Decentralized Finance (DeFi) has transformed the interaction process with financial assets, providing access to lending and borrowing, as well as the creation of yields without permission. One of the most important assets in DeFi is composability, also known as financial Lego blocks in which protocols are built upon to enable complex financial services to be constructed with simple interoperable concerns. An example of such is yield bearing tokens, like liquid staked derivatives, which can accumulate value over time, but may still be used as liquidity in pools or as collateral.
In the traditional finance, Exchange-Traded Funds (ETFs) offer a diversified exposure in a single investment to be traded. Applying this to DeFi results in composable yield funds: tokenized funds, which earn revenue as a result of underlying strategies and can be combined with other protocols. These on-chain ETFs should be transparent, automated, and modular in order to succeed in the ecosystem of DeFi. One of the important facilitators is Lorenzo Protocol that ties Bitcoin liquidity to advanced yield tokenization.
Lorenzo Protocol is an institutional-grade on-chain asset management protocol that is intended to be the Liquidity Finance Layer of Bitcoin. Lorenzo was originally dedicated to staking Bitcoin liquidly through Babylon-integration, which enables BTC staking to obtain Proof-of-Stake networks, but now it is a full-fledged infrastructure for true yield. Through Babylon, users post BTC and receive native rewards and receive liquid tokens such as stBTC (staked BTC), a liquid staking token rewarding (LST) and liquid, earning Babylon staking yields and ecosystem points.
The core of the innovation of Lorenzo is defined by the Financial Abstraction Layer (FAL), a modular framework that tokenizes complex yield strategies to standardized and verifiable parts. The FAL separates the custody, lending, trading, and execution into plug-and-play modules meaning that the protocol can bundle both on-chain and off-chain strategies into available products. This is a direct support of the composable yield ETFs via On-Chain Traded Funds (OTFs).

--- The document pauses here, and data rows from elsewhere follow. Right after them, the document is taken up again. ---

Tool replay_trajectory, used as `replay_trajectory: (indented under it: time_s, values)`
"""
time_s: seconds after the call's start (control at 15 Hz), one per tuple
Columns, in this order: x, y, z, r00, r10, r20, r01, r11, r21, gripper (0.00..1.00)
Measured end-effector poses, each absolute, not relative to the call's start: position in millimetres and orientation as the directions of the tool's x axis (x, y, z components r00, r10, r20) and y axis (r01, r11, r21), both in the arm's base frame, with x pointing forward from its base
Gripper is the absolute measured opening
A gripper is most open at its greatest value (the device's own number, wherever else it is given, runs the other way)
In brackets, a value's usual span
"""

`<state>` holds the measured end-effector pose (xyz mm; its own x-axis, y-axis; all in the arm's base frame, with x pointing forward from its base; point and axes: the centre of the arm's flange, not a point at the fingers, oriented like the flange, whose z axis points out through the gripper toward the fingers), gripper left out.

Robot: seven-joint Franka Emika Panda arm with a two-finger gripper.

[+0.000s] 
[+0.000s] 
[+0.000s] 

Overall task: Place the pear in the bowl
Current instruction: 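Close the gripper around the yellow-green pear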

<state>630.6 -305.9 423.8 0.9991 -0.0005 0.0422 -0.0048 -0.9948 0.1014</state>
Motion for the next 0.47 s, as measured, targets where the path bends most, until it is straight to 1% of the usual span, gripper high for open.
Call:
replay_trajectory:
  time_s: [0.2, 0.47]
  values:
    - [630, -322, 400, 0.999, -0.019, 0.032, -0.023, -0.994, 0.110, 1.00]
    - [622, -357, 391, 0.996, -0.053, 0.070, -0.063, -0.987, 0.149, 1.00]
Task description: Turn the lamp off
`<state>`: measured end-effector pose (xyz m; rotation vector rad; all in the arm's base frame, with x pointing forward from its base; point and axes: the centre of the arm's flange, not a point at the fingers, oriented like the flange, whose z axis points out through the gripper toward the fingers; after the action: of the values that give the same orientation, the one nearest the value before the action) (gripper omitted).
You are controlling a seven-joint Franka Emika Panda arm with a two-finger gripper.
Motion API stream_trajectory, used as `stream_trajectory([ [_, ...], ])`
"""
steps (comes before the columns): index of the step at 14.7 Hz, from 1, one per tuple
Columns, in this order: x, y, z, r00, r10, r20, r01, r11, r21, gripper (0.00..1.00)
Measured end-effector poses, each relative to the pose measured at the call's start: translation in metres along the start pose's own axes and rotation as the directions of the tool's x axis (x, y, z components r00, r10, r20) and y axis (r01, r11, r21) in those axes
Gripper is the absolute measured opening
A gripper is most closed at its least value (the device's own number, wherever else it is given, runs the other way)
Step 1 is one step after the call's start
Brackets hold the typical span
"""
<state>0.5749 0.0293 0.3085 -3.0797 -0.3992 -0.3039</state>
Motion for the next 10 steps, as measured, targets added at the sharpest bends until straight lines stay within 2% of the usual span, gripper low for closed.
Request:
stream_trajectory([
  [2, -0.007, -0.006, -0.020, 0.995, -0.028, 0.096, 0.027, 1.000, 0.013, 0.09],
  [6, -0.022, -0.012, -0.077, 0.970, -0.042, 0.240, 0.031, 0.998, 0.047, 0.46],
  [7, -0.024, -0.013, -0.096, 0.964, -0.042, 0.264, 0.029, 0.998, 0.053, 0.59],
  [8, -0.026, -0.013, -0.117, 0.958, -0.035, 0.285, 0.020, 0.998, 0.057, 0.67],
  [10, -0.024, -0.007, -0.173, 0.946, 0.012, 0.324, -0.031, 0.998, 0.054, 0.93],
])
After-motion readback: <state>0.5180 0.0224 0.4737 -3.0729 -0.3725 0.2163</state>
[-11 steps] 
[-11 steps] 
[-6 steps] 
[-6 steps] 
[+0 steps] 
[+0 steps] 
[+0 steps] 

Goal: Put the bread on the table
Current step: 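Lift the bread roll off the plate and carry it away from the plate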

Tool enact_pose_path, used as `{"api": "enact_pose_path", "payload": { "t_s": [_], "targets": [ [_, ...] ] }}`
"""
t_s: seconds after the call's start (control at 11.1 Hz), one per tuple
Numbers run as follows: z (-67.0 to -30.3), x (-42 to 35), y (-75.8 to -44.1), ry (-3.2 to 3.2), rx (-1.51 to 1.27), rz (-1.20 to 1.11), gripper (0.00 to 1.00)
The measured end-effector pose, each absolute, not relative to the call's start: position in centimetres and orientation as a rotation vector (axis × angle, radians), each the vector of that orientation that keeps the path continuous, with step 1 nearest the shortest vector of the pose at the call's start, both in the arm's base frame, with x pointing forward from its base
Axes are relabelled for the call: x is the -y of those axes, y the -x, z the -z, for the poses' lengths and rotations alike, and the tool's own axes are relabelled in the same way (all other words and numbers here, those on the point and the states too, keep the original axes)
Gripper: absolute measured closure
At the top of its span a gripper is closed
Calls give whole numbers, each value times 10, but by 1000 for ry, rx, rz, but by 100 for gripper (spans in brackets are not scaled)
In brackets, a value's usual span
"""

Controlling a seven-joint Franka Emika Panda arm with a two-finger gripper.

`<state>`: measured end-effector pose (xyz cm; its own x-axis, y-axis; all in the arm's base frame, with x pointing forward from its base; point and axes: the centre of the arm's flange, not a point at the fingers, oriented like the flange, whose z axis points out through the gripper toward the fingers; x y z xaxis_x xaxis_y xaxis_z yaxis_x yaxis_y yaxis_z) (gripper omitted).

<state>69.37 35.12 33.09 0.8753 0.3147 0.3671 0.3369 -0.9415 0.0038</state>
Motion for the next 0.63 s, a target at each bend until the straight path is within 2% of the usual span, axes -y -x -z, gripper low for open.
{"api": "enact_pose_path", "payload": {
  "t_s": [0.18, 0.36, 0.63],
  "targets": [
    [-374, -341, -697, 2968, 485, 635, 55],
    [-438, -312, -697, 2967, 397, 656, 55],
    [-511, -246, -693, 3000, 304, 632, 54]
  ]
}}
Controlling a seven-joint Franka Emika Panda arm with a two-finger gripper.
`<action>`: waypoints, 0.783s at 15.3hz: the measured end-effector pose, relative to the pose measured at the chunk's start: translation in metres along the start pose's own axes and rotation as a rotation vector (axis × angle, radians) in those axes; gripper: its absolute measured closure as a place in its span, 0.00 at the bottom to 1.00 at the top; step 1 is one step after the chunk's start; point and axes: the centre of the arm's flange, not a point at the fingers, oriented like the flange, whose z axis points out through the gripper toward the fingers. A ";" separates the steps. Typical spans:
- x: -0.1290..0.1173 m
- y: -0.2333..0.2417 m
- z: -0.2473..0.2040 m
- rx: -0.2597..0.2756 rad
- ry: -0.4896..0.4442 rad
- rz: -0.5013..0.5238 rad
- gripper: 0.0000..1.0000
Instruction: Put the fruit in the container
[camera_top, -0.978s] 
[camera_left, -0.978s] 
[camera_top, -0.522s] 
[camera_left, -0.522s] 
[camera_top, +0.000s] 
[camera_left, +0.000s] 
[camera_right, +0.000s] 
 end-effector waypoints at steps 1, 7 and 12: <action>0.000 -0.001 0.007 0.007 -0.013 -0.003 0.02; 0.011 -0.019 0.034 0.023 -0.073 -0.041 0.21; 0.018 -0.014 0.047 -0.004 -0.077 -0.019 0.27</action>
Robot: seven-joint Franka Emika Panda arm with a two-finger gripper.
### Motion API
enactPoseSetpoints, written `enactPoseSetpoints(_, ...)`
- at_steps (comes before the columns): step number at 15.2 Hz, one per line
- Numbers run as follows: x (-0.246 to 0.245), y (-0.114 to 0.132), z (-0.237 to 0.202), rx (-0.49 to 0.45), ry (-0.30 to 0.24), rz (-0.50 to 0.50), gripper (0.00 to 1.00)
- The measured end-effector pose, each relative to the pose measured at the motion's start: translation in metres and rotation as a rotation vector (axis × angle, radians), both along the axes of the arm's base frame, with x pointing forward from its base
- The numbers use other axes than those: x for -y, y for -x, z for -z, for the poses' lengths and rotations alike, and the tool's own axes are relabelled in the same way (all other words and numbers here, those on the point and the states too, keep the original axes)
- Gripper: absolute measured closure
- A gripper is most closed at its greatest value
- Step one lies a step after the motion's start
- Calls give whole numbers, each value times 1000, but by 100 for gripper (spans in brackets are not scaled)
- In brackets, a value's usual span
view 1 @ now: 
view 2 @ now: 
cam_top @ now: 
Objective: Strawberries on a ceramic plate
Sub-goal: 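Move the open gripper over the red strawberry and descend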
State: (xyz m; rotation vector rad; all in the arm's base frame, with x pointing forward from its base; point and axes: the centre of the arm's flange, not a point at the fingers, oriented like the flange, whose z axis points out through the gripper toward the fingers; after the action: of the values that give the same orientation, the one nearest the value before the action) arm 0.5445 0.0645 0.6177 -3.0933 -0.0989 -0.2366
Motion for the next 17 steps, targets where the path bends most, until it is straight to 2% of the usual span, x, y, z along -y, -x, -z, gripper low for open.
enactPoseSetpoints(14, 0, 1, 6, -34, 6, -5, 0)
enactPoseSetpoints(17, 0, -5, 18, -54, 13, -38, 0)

OTFs operate in the form of on-chain analogs of conventional ETFs. Every OTF is a tokenized yield product, e.g. fixed yield stablecoin vaults, delta-neutral trading, or dynamic leverage positions, which can be accessed through a single tradable ticker. The users place their assets (e.g., BTC through enzoBTC, a 1:1 redeemable wrapped token, or stablecoins) in the vaults operated by the protocol. These vaults implement strategies, and can often be an amalgamation of CeFi-grade strategies such as arbitrage or quant trading with DeFi primitives.
OTFs are actually composable due to the standardization. OTF shares are ERC-20-compatible tokens and yield bearing: they do not require claim, and will increase in value or reward shareholders. The following design can be integrated seamlessly throughout DeFi:
Secure in lending procedures.
Provide liquidity on DEXs.
Act as a building block of higher-order products.
Simple Vaults that Lorenzo endorses include: single strategy (e.g.: pure Babylon BTC staking using stBTC) and Composed Vaults (using automated rebalancing to make up a portfolio). The flagship USD1+ product is an example where lending, making stakes in BTC, and other yielding assets are combined into a dollar-pegged product with low volatility. These OTFs can be further developed by developers into custom funds, and this allows recursive innovation.
The cross-chain integrations (through bridges such as Chainlink CCIP and LayerZero) developed by Lorenzo make the problem of composability even more complete. Being deployed on chains such as Ethereum, Arbitrum, BNB Chain, and others, OTF tokens are freely movable, and the user can use them in various ecosystems. This is an important DeFi pain point that is liquidity fragmentation. Lorenzo turns untapped capital (e.g. Bitcoin or stablecoins) into real yield, not inflationary token rewards by loaning it out to validated yield opportunities.
Institutional adoption is all about security. Lorenzo uses a multi-signing custody with such providers as Cobo and Ceffu, audited bridges, and on-chain verification. This institutional-grade solution renders OTFs appropriate to highly advanced users and at the same time, accessible to retail participants.
Essentially, Lorenzo Protocol takes a step forward in composable yield ETFs through opaque yield farming into modular, ETF-like products. OTFs provide composable real yield that unlocks the potential of Bitcoin in DeFi and mediates on-chain conventional strategies. With the maturity of DeFi, maximizing the opportunities of platforms such as Lorenzo may prove to be the re-invention of asset management and thus, yield of the same quality as that of the foundational primitives of DeFi.